→ **ACTIVITY**: Every line below from the one with "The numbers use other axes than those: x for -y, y" through the one with "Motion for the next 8" should be retyped exactly, both ends included; no other lines and no pictures.

→ **SUPPLIED RECORDS**:
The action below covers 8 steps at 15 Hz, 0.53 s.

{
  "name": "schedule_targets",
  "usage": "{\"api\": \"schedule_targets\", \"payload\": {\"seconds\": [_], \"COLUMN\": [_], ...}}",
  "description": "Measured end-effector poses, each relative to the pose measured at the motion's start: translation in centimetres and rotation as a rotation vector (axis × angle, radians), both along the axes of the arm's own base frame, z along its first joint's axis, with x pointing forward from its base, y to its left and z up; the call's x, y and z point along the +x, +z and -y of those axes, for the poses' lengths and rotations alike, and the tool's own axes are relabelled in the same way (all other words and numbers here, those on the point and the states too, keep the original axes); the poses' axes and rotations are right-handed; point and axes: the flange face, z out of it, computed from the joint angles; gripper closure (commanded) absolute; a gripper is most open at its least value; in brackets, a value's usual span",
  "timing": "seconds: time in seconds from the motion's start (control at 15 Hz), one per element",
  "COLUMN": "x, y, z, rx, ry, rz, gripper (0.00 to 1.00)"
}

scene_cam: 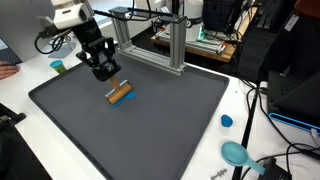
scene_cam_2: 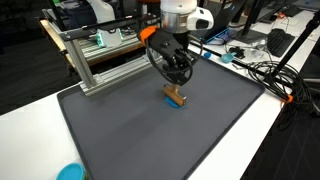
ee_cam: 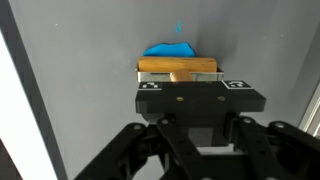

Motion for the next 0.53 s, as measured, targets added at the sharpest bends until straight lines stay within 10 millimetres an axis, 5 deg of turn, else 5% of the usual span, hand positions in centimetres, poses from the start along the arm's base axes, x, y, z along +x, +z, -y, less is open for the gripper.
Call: {"api": "schedule_targets", "payload": {"seconds": [0.33, 0.53], "x": [-0.1, 0.1], "y": [-0.3, -1.1], "z": [0.9, -0.3], "rx": [0.070, 0.122], "ry": [0.039, 0.068], "rz": [0.014, 0.015], "gripper": [0.79, 0.79]}}
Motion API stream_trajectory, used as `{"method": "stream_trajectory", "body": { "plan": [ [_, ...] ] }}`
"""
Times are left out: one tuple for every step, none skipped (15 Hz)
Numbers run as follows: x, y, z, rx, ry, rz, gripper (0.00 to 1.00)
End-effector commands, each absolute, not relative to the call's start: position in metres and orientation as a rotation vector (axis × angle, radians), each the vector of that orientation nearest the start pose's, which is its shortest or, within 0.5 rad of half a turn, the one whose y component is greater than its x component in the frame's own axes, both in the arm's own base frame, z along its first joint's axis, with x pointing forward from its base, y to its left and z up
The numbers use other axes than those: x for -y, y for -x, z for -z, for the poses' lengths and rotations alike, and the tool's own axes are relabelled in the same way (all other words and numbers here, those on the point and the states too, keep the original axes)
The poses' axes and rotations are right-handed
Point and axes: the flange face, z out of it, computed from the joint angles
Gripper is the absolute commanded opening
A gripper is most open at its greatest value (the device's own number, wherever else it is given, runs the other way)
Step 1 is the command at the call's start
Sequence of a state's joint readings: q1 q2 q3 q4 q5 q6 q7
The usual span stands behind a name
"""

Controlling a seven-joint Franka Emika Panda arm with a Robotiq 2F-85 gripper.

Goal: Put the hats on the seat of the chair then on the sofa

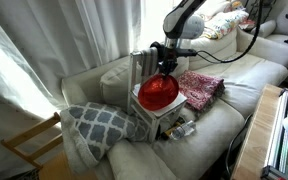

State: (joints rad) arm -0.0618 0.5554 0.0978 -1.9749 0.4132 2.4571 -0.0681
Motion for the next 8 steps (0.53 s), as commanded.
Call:
{"method": "stream_trajectory", "body": {
  "plan": [
    [-0.0161, -0.5963, -0.1788, -0.379, 2.87, -0.094, 0.43],
    [-0.0145, -0.596, -0.1793, -0.386, 2.88, -0.092, 0.43],
    [-0.0125, -0.5956, -0.1805, -0.394, 2.89, -0.092, 0.48],
    [-0.0109, -0.5949, -0.1815, -0.399, 2.901, -0.096, 0.54],
    [-0.0099, -0.5947, -0.1832, -0.408, 2.908, -0.09, 0.61],
    [-0.0086, -0.5936, -0.1842, -0.408, 2.916, -0.105, 0.7],
    [-0.0076, -0.5924, -0.1863, -0.41, 2.926, -0.108, 0.76],
    [-0.0067, -0.5914, -0.1878, -0.414, 2.935, -0.112, 0.83]
  ]
}}
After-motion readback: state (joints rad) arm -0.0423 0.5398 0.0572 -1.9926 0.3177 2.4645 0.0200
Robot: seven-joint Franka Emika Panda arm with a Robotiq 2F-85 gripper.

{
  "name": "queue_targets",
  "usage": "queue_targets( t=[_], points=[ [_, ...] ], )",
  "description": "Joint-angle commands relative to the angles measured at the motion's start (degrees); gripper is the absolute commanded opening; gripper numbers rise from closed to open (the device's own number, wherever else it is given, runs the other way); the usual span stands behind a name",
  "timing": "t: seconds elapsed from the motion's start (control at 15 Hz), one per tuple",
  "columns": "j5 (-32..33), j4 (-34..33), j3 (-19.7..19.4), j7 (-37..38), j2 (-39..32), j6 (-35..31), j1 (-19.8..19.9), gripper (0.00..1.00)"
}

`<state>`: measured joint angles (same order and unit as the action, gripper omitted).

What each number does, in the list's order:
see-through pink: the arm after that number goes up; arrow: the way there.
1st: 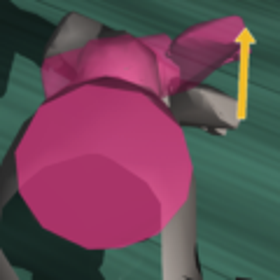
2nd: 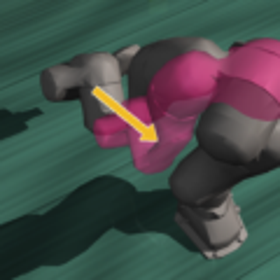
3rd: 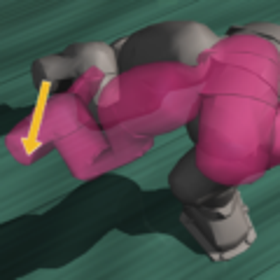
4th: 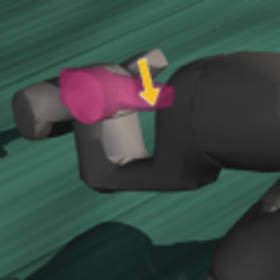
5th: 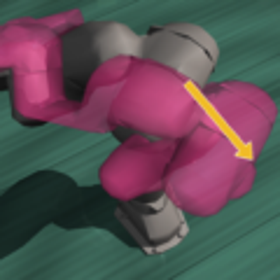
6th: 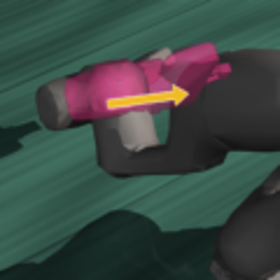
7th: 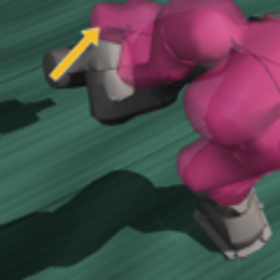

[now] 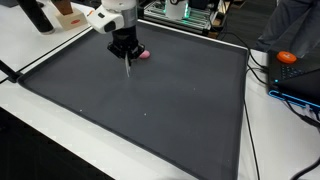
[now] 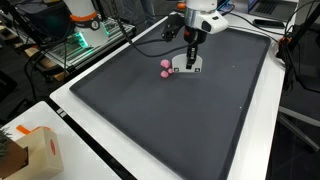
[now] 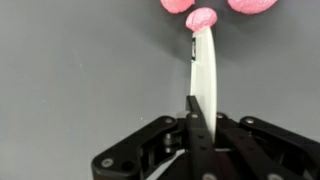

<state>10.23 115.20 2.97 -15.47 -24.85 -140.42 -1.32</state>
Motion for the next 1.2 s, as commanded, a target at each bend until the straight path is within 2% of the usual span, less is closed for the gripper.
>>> queue_targets(
  t=[0.0,0.53,0.87,1.13],
  points=[
    [-0.2,3.2,0.1,1.1,4.0,-1.0,-0.1,0.01],
    [-3.8,5.1,1.6,3.5,10.7,6.2,-1.0,0.01],
    [0.5,3.6,1.8,12.5,12.1,13.8,-5.3,0.01],
    [5.9,1.0,2.3,20.6,10.3,20.5,-9.3,0.01]
  ],
)
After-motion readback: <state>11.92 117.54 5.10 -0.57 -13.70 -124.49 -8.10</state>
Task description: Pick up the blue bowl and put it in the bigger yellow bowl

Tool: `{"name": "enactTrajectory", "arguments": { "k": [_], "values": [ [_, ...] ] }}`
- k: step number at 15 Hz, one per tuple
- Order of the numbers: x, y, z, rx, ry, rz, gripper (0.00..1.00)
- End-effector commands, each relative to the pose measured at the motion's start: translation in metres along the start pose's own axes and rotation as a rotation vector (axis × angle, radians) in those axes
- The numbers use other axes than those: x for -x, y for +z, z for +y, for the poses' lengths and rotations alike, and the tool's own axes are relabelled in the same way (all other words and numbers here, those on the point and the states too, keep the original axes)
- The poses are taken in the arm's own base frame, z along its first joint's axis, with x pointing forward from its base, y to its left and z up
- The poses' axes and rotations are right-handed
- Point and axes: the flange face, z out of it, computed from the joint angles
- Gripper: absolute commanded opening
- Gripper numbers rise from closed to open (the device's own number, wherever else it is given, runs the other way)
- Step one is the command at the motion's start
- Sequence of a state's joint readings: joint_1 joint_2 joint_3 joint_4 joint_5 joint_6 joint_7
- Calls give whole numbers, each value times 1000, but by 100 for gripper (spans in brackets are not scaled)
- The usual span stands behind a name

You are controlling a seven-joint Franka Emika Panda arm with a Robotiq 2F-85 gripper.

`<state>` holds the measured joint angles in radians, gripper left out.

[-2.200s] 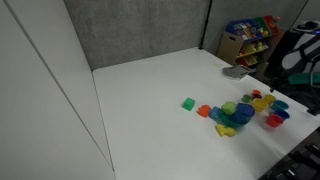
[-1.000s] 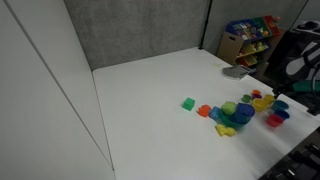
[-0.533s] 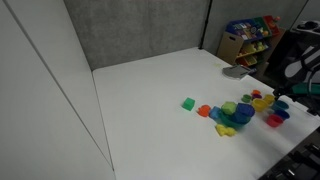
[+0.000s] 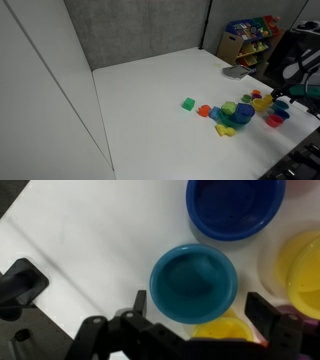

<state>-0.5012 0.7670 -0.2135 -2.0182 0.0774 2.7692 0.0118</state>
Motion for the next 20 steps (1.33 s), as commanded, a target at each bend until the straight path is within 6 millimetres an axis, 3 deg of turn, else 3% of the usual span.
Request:
{"name": "enactTrajectory", "arguments": {
  "k": [1, 2, 3, 4, 12, 14, 20],
  "values": [
    [-7, 5, -5, -24, -19, 15, 100],
    [-6, 7, -8, -24, -25, 14, 100],
    [-6, 8, -9, -24, -28, 13, 78],
    [-5, 10, -11, -24, -31, 12, 74],
    [-2, 7, -15, -7, -35, -2, 8],
    [0, -3, -17, -3, -37, -8, 1],
    [1, -47, -42, 17, -76, 21, 5]
  ]
}}
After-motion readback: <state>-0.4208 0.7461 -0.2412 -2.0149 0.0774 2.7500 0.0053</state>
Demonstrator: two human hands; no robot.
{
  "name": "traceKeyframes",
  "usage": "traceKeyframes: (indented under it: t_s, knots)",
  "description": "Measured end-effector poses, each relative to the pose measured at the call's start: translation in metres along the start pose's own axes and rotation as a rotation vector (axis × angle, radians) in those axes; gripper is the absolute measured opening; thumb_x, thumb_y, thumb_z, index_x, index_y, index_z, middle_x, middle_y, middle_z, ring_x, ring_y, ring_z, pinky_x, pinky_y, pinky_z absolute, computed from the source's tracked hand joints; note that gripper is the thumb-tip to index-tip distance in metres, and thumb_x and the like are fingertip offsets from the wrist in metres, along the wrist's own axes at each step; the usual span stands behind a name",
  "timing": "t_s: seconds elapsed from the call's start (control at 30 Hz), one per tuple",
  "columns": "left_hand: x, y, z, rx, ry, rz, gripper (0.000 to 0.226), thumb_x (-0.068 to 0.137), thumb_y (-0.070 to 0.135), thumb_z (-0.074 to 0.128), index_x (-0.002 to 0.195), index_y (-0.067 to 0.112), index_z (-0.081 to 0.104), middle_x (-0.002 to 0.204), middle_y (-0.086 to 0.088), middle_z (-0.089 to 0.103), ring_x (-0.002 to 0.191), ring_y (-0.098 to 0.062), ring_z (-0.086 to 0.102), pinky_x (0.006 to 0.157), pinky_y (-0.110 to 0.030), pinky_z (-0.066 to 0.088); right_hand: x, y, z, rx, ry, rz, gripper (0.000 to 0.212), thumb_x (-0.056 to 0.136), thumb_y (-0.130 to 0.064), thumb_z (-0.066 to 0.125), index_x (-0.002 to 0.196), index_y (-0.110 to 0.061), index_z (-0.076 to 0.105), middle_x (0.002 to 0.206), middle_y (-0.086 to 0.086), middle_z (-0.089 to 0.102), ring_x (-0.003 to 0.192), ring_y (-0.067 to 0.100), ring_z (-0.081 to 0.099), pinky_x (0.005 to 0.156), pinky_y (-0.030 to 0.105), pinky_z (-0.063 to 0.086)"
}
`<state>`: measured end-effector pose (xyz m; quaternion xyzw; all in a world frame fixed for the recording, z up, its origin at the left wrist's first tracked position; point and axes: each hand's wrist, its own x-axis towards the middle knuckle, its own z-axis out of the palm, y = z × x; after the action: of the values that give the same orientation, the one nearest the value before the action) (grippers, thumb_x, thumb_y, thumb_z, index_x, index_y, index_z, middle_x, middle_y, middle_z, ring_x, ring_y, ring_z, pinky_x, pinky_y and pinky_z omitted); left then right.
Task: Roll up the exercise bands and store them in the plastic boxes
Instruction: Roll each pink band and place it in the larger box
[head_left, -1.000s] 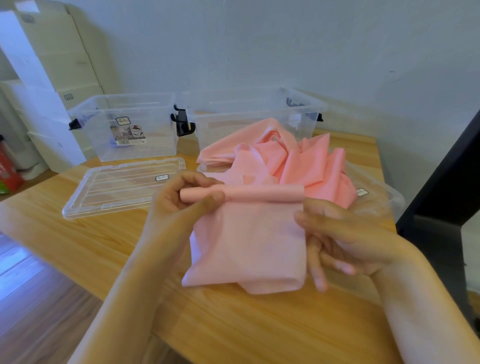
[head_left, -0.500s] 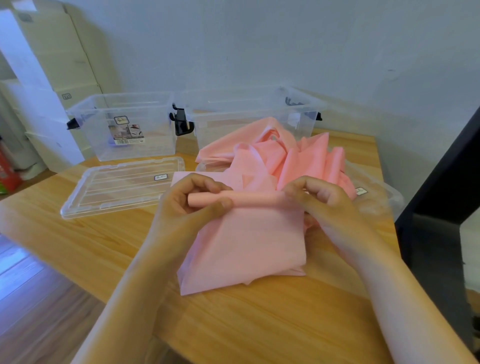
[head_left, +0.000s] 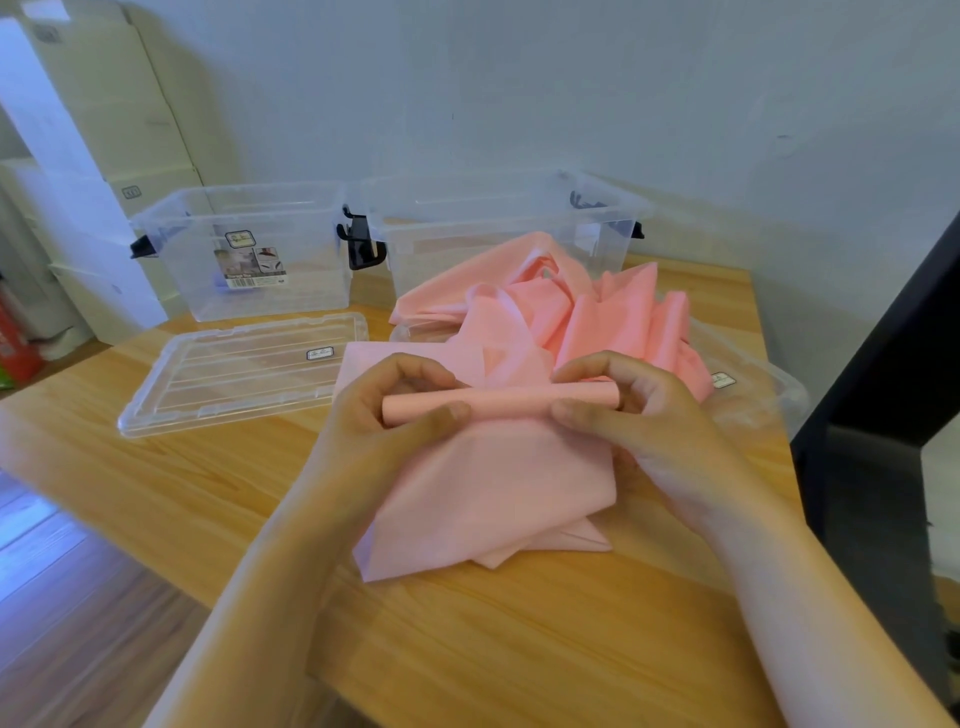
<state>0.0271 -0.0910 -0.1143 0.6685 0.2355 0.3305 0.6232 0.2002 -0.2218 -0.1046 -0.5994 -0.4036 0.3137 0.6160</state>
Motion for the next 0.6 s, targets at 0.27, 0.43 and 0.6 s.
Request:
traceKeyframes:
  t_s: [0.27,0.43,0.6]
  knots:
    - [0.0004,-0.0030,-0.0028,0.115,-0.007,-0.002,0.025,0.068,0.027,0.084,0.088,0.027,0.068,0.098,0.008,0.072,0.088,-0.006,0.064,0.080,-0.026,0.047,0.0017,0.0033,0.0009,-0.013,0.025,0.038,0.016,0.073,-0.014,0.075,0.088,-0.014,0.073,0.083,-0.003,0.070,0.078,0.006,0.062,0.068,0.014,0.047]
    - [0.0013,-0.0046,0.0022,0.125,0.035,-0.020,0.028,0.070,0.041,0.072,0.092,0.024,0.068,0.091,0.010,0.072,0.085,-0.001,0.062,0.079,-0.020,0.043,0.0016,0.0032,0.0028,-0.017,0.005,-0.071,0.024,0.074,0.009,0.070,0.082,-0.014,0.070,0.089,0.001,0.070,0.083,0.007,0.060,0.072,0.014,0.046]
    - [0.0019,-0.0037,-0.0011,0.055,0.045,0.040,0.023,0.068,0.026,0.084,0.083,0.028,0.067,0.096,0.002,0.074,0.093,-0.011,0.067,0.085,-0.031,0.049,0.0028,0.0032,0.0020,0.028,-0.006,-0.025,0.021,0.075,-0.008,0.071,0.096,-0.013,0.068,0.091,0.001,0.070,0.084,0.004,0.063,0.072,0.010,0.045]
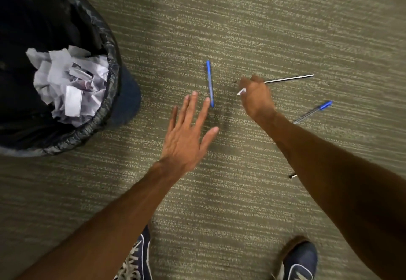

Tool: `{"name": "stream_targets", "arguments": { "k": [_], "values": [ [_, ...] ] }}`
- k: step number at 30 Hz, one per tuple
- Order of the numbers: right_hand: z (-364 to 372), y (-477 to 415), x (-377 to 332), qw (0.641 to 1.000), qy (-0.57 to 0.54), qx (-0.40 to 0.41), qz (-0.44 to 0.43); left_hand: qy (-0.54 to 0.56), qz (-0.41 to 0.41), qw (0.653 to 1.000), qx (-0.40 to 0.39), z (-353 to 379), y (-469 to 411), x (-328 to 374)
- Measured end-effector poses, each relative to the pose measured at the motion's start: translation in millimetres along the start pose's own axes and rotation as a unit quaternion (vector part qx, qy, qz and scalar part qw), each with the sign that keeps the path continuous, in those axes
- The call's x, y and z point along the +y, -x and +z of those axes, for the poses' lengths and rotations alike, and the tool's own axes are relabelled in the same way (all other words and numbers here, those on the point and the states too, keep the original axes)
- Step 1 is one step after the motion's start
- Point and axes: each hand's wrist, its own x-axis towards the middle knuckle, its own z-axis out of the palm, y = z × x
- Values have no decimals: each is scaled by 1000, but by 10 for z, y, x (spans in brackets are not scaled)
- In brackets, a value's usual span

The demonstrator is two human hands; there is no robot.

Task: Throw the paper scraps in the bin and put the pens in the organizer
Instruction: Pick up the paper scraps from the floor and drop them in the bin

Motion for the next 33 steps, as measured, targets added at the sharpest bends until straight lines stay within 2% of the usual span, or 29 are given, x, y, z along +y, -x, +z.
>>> {"name": "stream_targets", "arguments": {
  "k": [3,5,6,7,8,9,10,13,17,19,23,30,33],
  "values": [
    [-97,89,-32,995,-94,18,19,6,1,1000,14,-89,28,20],
    [-241,267,-145,963,-266,15,30,14,4,1000,20,-209,60,57],
    [-346,378,-232,926,-376,18,25,15,5,1000,23,-288,83,80],
    [-456,487,-312,873,-487,18,24,14,5,1000,25,-378,111,109],
    [-566,586,-387,821,-570,9,33,12,7,1000,27,-478,141,143],
    [-680,671,-464,790,-612,-3,49,6,8,999,32,-586,175,179],
    [-801,754,-564,783,-617,-12,73,-4,9,999,38,-705,217,214],
    [-1116,970,-868,800,-590,-21,106,-42,7,997,66,-1084,354,304],
    [-1535,1192,-1417,763,-633,-56,116,-47,-24,993,106,-1579,564,250],
    [-1666,1235,-1743,765,-629,-81,115,-46,-50,990,120,-1777,692,125],
    [-1757,1267,-2440,797,-584,-119,97,-69,-77,984,148,-2006,998,-234],
    [-1303,1095,-3308,885,-434,-147,84,-67,-100,981,154,-2103,1311,-839],
    [-1123,1004,-3447,908,-380,-159,81,-54,-119,980,148,-2122,1326,-975]
  ]
}}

→ **EXERCISE RESULT**:
The numbers use other axes than those: x for -y, y for -x, z for -z, for the poses' lengths and rotations alike, and the tool's own axes are relabelled in the same way (all other words and numbers here, those on the point and the states too, keep the original axes)
The poses' axes and rotations are right-handed
Point and axes: the flange face, z out of it, computed from the joint angles
Gripper is the absolute commanded opening
A gripper is most open at its greatest value (the device's own number, wherever else it is given, runs the other way)
Step 1 is the command at the call's start
Sequence of a state's joint readings: q1 q2 q3 q4 q5 q6 q7
The usual span stands behind a name
"""

Controlling a seven-joint Franka Emika Panda arm with a Robotiq 2F-85 gripper.

Goal: Put the hats on the seat of the chair then on the sofa


State: (joints rad) arm -0.0618 0.5554 0.0978 -1.9749 0.4132 2.4571 -0.0681
Motion for the next 8 steps (0.53 s), as commanded.

The exercise asks for nothing more.